Many people love the fall season for the colorful leaves, crisp air, and pumpkin spice lattes. Life science researchers have one more reason: It is the time of the year when winners of some of the most prestigious awards in science—the Nobel Prize, Lasker Awards, and Breakthrough Prize—are declared within a few weeks of one another.

Every year, the scientific community awaits these announcements to find out who has been bestowed with high honors for their groundbreaking research for the betterment of human life. While receiving these coveted awards is no doubt a triumphant moment for any scientist, their paths to glory rarely have been easy. 

A few years back, I interviewed Alfred Sommer, who won the Lasker Award for Clinical Research in 1997, about his scientific journey leading up to the award. He talked about the difficult early days when his findings were met with disbelief (by everyone, not just reviewer 2). The story of how he spent years collecting more data to convince his peers that a simple solution was not necessarily a wrong one stuck with me. 

Recently, Michel Sadelain, an immunologist who won the 2024 Breakthrough Award, narrated a similar saga about the initial “Why bother?” reaction to his work on engineering T cells.
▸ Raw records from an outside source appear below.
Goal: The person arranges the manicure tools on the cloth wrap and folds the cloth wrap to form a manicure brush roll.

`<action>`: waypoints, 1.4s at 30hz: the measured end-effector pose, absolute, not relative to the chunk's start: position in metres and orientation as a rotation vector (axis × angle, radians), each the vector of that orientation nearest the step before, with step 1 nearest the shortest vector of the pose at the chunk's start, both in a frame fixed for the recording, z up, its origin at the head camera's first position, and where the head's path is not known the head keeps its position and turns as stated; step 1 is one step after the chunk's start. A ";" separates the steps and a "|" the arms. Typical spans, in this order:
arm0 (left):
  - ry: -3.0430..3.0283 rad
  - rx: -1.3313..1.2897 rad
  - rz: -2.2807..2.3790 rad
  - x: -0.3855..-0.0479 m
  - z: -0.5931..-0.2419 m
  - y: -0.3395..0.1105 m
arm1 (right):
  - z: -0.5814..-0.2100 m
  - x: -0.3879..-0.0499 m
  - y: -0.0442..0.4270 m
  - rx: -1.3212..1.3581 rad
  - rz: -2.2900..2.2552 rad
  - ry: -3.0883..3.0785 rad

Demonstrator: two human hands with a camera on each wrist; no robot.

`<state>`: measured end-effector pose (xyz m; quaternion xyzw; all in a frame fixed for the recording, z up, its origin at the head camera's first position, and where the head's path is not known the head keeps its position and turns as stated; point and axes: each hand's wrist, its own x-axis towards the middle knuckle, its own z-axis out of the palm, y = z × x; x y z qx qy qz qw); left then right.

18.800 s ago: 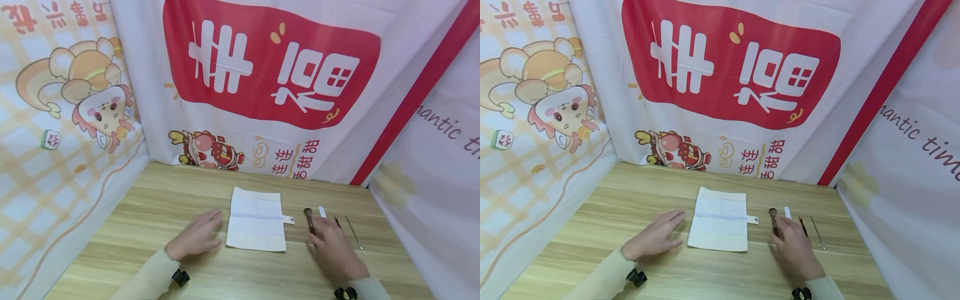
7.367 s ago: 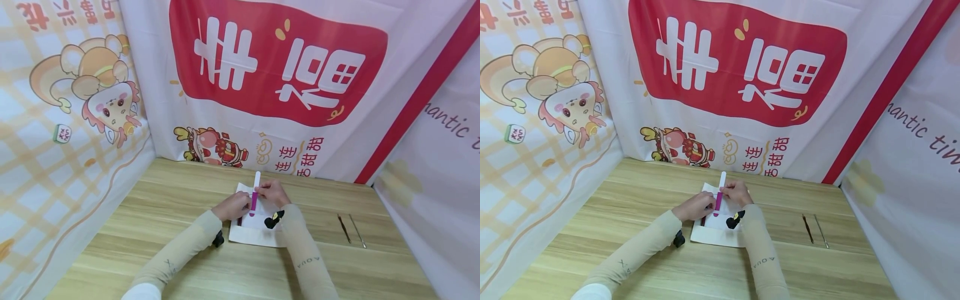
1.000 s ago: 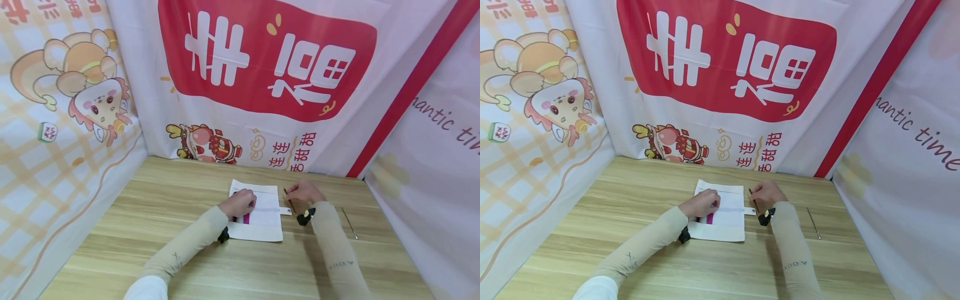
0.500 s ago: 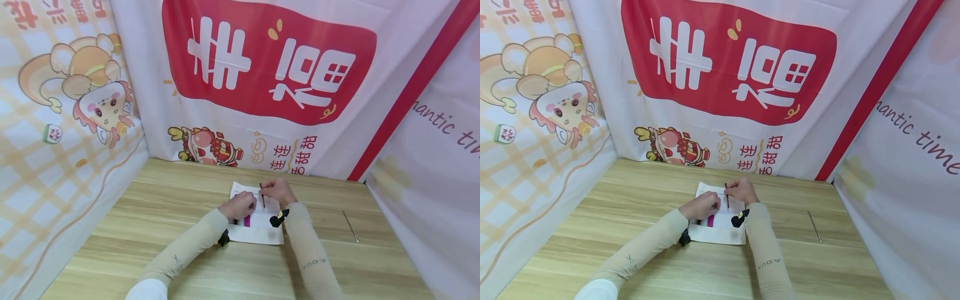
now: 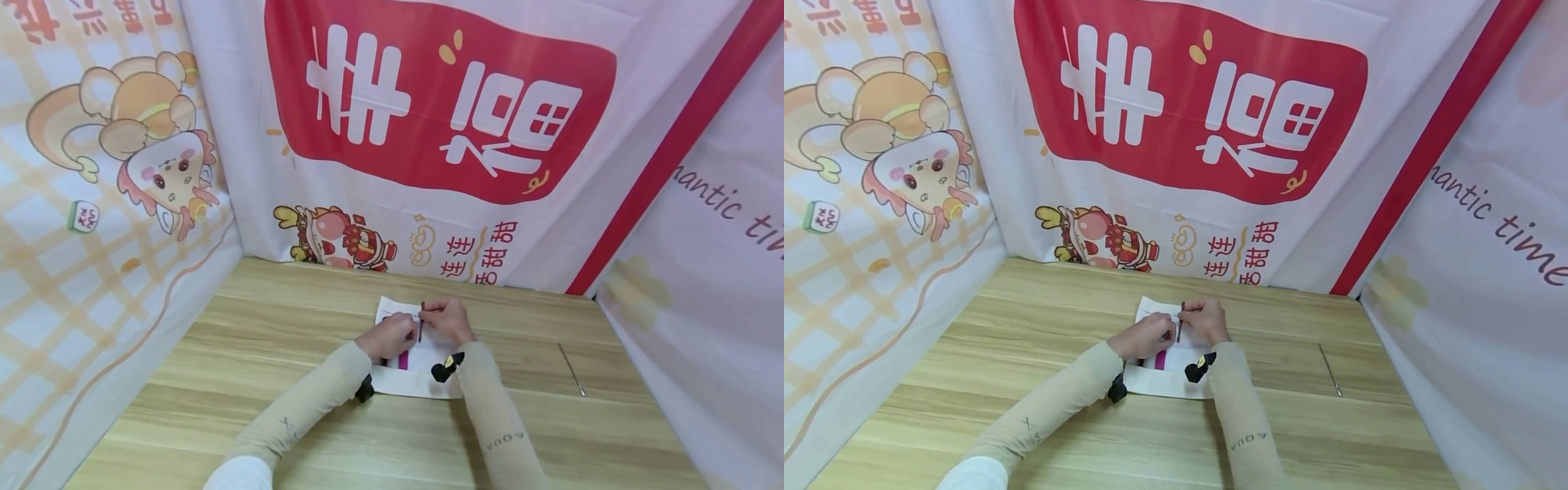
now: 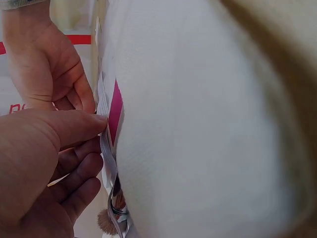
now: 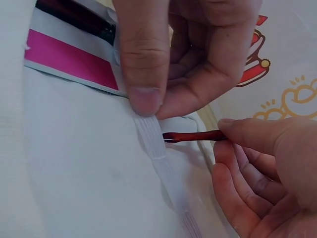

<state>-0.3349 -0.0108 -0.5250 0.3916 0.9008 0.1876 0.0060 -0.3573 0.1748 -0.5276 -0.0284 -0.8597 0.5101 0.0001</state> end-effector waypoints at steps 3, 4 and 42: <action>2.822 1.230 0.590 -0.335 -0.526 -0.011 | -0.529 -0.354 0.173 -0.093 1.582 -2.720; 2.823 1.225 0.588 -0.335 -0.527 -0.011 | -0.530 -0.353 0.172 -0.095 1.572 -2.731; 2.799 1.196 0.613 -0.329 -0.521 -0.012 | -0.508 -0.358 0.153 -0.329 1.177 -3.155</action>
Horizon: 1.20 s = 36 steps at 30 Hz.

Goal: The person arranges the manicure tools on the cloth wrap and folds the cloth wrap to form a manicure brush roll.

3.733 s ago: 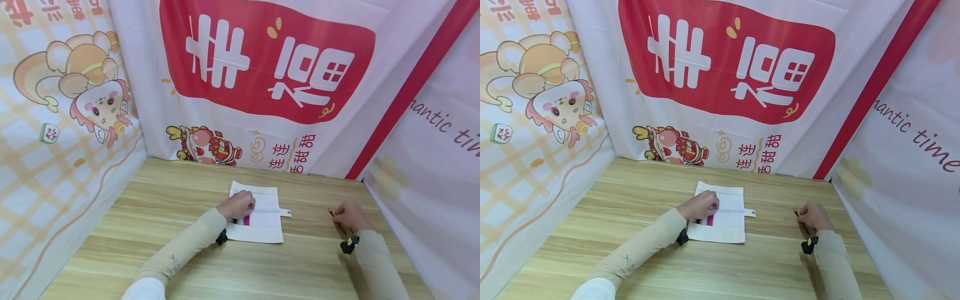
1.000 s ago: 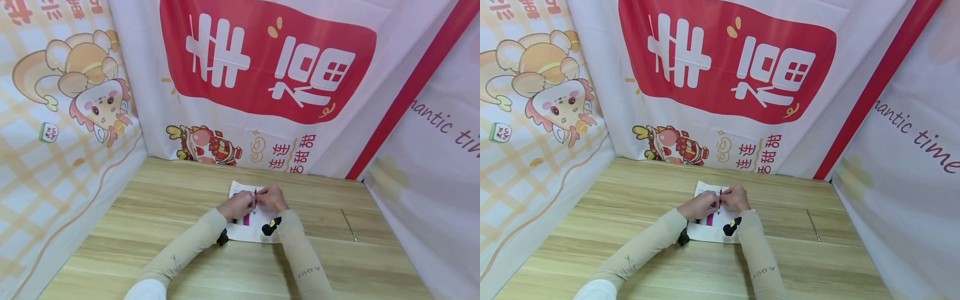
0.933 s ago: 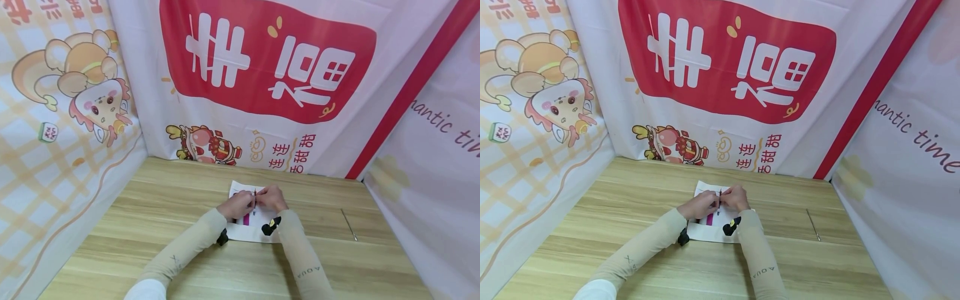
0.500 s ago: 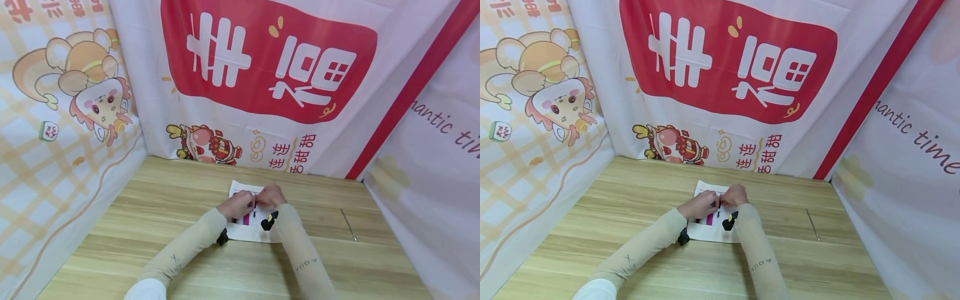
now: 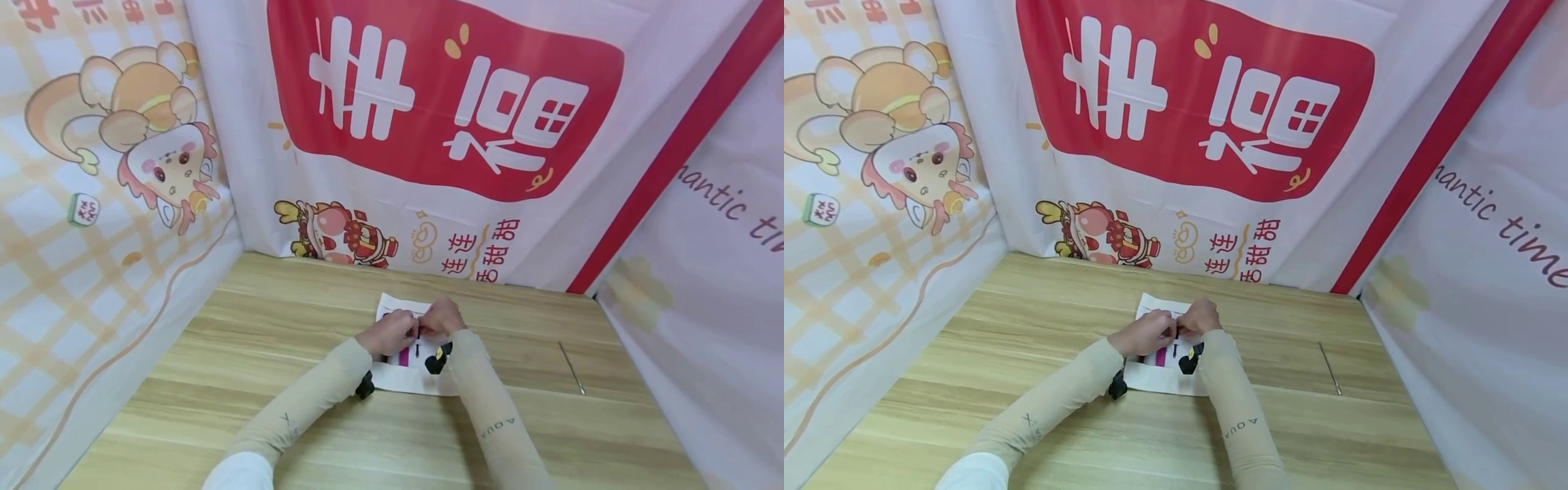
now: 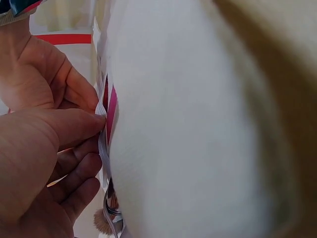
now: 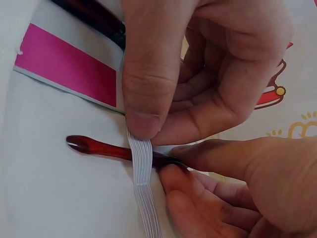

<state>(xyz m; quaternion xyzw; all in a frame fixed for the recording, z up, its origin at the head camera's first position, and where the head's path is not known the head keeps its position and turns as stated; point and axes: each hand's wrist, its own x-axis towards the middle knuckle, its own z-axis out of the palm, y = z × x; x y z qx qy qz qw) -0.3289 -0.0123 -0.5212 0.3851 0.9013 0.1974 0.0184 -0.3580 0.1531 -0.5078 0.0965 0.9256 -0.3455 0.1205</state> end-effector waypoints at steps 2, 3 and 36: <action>2.795 1.193 0.620 -0.330 -0.523 -0.013 | -0.509 -0.359 0.154 0.302 -1.043 2.667; 2.793 1.194 0.626 -0.330 -0.523 -0.013 | -0.509 -0.359 0.155 0.311 -1.060 2.648; 2.810 1.170 0.619 -0.332 -0.518 -0.006 | -0.465 -0.349 0.235 -0.160 -0.868 2.816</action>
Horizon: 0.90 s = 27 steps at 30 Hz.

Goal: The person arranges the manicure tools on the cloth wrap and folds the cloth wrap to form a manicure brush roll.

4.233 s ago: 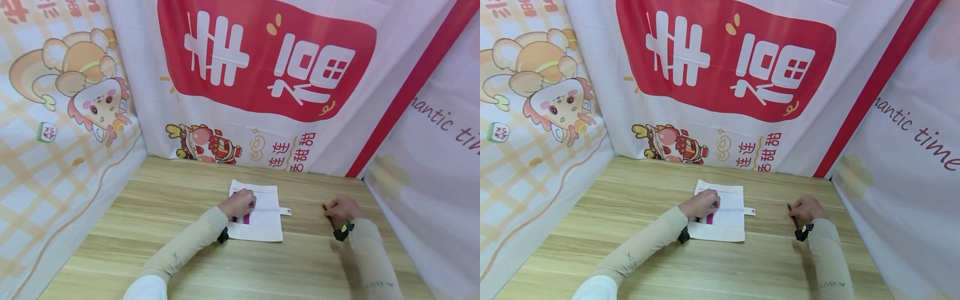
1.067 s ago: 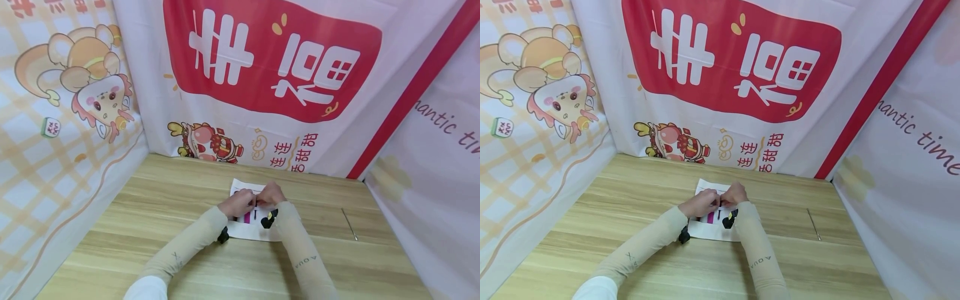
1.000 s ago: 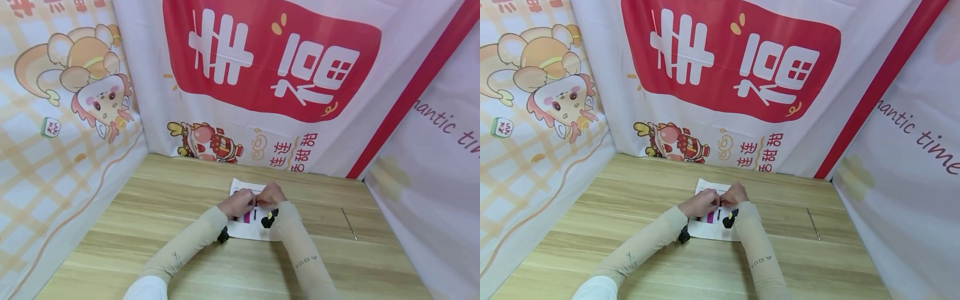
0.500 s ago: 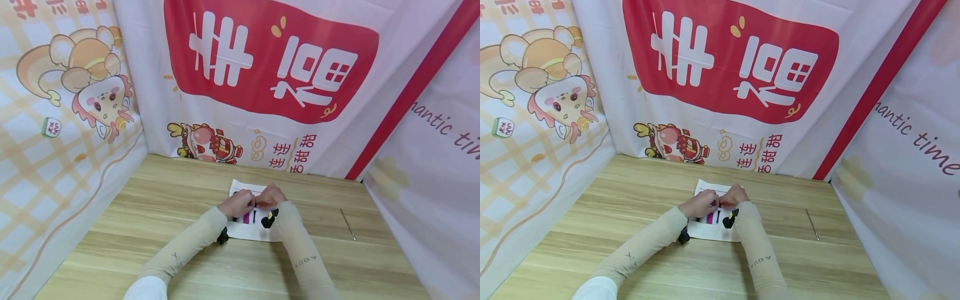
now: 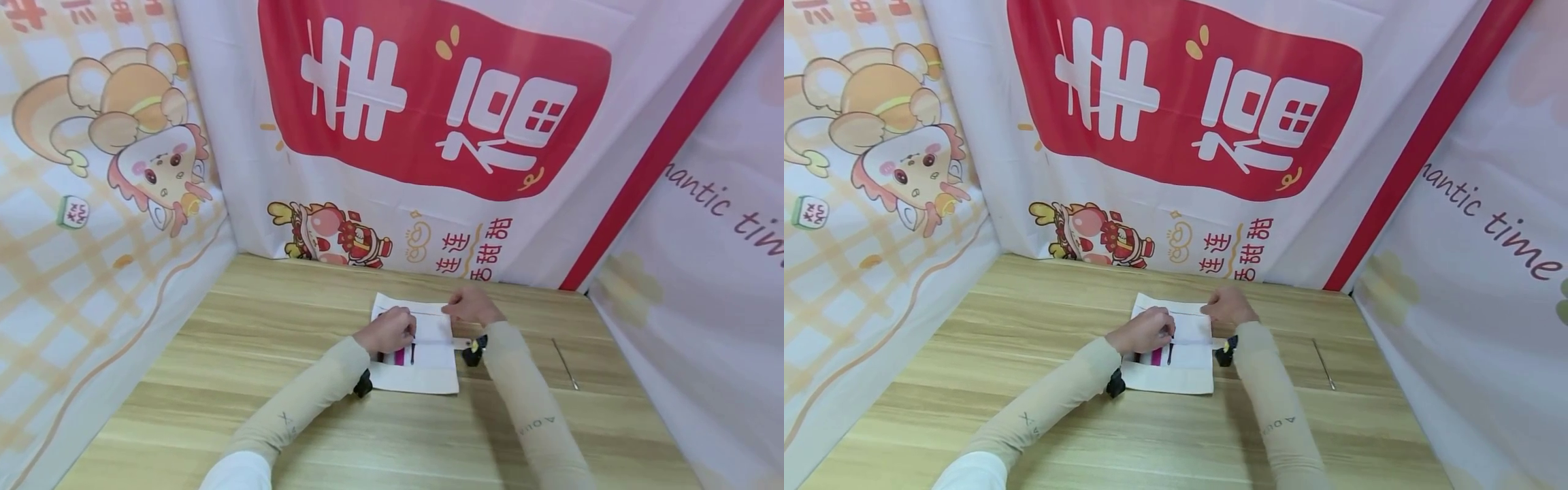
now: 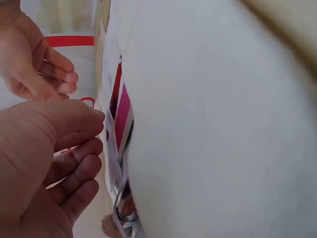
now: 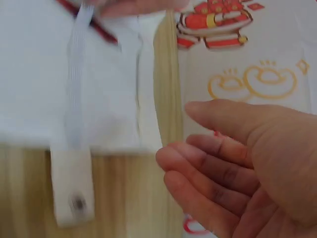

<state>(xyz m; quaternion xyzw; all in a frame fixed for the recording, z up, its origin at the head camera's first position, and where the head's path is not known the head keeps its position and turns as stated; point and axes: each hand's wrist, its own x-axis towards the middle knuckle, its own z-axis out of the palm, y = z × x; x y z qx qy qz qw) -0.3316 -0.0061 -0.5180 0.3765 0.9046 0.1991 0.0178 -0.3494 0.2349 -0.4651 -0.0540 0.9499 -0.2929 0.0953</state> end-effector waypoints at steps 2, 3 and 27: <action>2.805 1.179 0.622 -0.332 -0.517 -0.005 | -0.457 -0.349 0.256 -0.243 -0.834 2.852; 2.800 1.187 0.629 -0.332 -0.516 -0.004 | -0.453 -0.348 0.267 -0.266 -0.804 2.870; 2.708 1.270 0.597 -0.334 -0.517 0.008 | -0.464 -0.268 0.494 -0.305 -0.378 3.054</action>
The common factor in both cases is that these scientists persisted in their efforts without knowing if the accolades would ever come. 

These stories serve as inspiring reminders that science is all about resilience and perseverance. Once the appreciation floodgates open, many of the awardees go on to receive multiple awards. I can’t help but think about the many unsung science heroes who never get their due recognition but keep going altruistically throughout their careers because it is the right thing to do. 

This awards season, let’s applaud all researchers who embody the true spirit of science; they hypothesize, experiment, and analyze, whether or not they win the prize.